On parle de l’émerveillement que devaient ressentir les hommes à mesure qu’ils découvraient le monde. Mais d’abord, ce qui caractérise la vie de la nature, c’est une régularité qui va jusqu’à la monotonie. Tous les matins, le Soleil monte à l’horizon, tous les soirs, il se couche ; tous les mois, la Lune accomplit le même cycle ; le fleuve coule d’une manière ininterrompue dans son lit ; les mêmes saisons ramènent périodiquement les mêmes sensations.
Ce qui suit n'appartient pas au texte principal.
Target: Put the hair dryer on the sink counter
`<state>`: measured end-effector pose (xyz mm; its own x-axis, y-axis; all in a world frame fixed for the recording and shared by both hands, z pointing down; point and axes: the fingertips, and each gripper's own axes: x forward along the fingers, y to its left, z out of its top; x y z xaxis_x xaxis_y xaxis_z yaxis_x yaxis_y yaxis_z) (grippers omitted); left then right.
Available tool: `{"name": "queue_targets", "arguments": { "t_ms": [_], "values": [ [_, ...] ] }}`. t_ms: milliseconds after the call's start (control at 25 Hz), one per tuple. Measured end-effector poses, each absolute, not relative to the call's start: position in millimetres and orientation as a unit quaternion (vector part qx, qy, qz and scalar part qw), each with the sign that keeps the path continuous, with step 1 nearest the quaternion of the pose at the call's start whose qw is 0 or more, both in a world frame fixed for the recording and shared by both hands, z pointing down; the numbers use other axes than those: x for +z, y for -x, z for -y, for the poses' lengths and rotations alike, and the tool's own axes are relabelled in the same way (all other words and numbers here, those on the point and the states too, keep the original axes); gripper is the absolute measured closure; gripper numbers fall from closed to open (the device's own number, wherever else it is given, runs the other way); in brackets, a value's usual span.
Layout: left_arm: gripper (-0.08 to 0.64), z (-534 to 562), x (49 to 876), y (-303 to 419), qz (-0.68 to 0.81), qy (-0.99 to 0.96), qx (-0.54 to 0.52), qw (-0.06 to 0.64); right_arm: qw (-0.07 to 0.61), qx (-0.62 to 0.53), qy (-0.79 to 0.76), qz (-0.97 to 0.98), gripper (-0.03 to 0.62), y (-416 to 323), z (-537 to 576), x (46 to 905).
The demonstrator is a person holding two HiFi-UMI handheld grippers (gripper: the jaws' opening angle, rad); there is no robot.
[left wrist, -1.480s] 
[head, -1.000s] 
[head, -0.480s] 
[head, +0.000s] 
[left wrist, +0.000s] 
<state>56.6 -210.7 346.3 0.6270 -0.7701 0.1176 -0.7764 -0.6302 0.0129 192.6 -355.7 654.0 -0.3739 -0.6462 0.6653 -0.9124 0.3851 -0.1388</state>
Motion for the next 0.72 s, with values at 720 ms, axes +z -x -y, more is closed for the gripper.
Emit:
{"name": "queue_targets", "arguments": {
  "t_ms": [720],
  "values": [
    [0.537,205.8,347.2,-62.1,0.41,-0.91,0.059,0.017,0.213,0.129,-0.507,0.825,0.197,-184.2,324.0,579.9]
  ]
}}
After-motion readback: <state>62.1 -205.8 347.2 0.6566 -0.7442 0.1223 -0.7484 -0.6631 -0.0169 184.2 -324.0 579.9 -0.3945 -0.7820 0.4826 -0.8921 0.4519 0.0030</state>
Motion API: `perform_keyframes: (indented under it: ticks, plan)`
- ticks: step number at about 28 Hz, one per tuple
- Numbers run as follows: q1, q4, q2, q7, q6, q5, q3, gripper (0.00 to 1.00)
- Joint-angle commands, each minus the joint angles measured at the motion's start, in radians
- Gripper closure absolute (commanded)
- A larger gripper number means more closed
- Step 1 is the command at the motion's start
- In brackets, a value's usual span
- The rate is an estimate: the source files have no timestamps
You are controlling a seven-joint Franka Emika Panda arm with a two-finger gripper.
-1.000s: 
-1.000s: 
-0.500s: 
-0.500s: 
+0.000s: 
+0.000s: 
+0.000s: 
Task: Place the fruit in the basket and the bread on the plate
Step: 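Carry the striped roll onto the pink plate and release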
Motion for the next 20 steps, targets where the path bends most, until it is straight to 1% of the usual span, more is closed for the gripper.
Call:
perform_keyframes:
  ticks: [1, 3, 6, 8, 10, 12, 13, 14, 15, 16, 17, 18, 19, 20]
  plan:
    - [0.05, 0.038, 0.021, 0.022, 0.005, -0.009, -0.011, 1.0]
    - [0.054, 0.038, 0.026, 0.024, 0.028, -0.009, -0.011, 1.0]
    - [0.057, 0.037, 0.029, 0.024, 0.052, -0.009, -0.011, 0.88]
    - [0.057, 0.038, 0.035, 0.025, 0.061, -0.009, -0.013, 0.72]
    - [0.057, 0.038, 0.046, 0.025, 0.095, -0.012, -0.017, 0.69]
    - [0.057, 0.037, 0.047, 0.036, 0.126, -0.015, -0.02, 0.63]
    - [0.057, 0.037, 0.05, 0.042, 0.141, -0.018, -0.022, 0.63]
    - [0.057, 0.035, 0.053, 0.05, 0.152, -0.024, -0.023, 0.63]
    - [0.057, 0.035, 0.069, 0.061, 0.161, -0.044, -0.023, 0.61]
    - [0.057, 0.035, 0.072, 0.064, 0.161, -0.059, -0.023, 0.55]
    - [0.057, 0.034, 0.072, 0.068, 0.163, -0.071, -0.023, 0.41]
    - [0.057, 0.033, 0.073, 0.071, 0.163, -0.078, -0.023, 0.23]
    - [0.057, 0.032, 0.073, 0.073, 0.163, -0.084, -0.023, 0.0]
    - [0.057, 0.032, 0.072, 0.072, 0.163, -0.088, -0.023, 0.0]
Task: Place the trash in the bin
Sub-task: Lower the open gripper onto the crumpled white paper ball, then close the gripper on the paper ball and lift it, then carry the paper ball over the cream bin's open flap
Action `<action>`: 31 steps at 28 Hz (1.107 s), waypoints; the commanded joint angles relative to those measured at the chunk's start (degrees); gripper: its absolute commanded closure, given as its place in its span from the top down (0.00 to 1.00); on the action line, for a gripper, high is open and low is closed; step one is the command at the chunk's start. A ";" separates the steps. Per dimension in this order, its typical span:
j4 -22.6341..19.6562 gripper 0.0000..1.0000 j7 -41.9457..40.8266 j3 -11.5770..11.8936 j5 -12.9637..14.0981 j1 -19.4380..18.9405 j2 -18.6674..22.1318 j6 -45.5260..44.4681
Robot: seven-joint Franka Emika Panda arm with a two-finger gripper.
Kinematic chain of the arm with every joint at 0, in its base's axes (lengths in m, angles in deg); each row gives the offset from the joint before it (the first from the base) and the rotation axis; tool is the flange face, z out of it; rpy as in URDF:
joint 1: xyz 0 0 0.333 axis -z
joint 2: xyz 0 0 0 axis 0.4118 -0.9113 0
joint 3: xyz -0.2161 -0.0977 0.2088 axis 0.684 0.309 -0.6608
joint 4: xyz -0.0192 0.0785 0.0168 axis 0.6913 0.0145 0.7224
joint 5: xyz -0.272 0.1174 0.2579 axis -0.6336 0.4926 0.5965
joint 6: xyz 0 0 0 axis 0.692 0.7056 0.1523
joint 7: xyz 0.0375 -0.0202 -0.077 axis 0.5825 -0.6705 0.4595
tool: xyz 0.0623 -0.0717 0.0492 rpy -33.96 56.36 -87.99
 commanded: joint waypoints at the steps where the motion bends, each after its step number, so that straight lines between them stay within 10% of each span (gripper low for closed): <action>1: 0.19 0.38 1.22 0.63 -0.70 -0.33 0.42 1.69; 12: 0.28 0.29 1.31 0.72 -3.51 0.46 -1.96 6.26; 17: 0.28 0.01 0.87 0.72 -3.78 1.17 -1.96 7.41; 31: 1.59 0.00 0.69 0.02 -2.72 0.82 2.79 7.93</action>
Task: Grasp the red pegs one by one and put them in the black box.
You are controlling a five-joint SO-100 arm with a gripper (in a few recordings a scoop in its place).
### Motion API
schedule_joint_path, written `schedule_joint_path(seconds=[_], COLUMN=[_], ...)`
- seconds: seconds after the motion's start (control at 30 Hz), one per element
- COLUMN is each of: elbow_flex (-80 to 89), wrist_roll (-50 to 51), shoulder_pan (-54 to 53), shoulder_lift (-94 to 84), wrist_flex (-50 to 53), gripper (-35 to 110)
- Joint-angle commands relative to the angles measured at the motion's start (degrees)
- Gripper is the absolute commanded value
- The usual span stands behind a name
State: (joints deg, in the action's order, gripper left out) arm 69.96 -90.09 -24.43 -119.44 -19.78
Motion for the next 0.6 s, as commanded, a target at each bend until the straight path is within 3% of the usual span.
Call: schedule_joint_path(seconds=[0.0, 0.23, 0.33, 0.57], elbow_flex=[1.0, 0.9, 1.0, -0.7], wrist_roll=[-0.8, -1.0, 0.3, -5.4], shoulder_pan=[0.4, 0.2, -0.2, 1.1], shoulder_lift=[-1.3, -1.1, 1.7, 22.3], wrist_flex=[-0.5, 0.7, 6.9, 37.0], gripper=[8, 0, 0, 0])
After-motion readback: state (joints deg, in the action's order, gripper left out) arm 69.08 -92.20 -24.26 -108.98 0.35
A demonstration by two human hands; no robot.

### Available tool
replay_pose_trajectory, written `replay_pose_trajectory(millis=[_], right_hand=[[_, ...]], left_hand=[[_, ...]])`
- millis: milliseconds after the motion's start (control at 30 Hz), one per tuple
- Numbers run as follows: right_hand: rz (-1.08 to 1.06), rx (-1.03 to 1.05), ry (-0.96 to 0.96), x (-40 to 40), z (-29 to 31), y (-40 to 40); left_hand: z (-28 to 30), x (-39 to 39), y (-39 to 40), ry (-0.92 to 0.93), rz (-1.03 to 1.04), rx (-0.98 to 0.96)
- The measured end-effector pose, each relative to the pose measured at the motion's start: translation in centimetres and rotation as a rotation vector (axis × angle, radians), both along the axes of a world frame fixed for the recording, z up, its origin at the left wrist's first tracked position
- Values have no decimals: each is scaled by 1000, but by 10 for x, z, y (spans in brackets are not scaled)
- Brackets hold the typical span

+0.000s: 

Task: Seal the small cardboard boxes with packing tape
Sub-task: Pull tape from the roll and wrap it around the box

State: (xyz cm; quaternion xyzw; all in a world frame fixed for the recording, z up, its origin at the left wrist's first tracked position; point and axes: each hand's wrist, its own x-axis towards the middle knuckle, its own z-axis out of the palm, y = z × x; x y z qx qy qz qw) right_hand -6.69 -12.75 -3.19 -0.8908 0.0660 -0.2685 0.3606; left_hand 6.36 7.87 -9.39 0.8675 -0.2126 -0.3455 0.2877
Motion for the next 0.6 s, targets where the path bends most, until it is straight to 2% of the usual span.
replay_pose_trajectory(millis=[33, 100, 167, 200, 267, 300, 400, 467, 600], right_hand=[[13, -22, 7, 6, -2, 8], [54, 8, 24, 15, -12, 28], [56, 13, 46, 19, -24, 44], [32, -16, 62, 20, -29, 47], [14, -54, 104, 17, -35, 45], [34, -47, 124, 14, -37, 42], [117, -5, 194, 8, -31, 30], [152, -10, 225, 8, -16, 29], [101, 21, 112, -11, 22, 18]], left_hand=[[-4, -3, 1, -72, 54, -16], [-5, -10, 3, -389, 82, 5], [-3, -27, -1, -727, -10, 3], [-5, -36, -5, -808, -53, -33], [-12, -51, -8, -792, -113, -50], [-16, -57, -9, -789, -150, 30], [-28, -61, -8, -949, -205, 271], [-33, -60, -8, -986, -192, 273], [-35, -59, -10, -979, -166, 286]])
Sans doute, ici et là, quelque événement inattendu se produit : c’est le Soleil qui s’éclipse, c’est la Lune qui disparaît derrière les nuages, c’est le fleuve qui déborde, etc. Mais ces perturbations passagères ne peuvent jamais donner naissance qu’à des impressions également passagères, dont le souvenir s’efface au bout d’un temps ; elles ne sauraient donc servir de base à ces systèmes stables et permanents d’idées et de pratiques qui constituent les religions. Normalement, le cours de la nature est uniforme et l’uniformité ne saurait produire de fortes émotions. C’est transporter à l’origine de l’histoire des sentiments beaucoup plus récents que de se représenter le sauvage tout rempli d’admiration devant ces merveilles. Il y est trop accoutumé pour en être fortement surpris. Il faut de la culture et de la réflexion pour secouer ce joug de l’accoutumance et découvrir tout ce qu’il y a de merveilleux dans cette régularité même. D’ailleurs, ainsi que nous en avons fait précédemment la remarque
Mais, dit-on, à défaut d’admiration, il y a une impression que l’homme ne peut pas ne pas éprouver en présence de la nature. Il ne peut pas entrer en rapports avec elle sans se rendre compte qu’elle le déborde et le dépasse. Elle l’écrase de son immensité. Cette sensation d’un espace infini qui l’entoure, d’un temps infini qui a précédé et qui suivra l’instant présent, de forces infiniment supérieures à celles dont il dispose ne peut manquer, semble-t-il, d’éveiller en lui l’idée qu’il existe, hors de lui, une puissance infinie dont il dépend. Or cette idée entre, comme élément essentiel, dans notre conception du divin.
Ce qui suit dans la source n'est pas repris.